- WHAT NEEDS TO BE DONE
Each line below that holds the string "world" counts once; report the total and nothing else.

- INPUT DATA
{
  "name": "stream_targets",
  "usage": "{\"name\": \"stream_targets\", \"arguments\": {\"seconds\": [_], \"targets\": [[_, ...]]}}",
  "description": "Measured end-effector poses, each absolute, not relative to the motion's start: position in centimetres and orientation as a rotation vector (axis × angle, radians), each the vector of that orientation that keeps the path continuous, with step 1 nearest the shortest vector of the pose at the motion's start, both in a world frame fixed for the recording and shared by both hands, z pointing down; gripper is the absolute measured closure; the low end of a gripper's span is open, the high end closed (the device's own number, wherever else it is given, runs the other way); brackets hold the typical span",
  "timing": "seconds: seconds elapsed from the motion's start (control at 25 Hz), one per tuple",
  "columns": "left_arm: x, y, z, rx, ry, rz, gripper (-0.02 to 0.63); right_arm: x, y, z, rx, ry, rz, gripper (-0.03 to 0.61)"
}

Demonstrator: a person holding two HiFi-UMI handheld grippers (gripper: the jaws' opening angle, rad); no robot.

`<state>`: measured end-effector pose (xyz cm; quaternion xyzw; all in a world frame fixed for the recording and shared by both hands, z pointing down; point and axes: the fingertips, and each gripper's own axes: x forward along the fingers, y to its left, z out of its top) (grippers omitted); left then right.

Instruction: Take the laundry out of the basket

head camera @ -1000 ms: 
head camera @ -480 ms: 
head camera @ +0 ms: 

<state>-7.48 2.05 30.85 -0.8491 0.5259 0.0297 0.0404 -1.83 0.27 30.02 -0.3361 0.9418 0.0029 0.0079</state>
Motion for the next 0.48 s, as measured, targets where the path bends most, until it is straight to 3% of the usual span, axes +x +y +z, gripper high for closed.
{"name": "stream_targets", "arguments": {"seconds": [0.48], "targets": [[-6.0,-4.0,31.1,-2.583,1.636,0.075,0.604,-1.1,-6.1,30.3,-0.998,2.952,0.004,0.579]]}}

- EXERCISE RESPONSE
2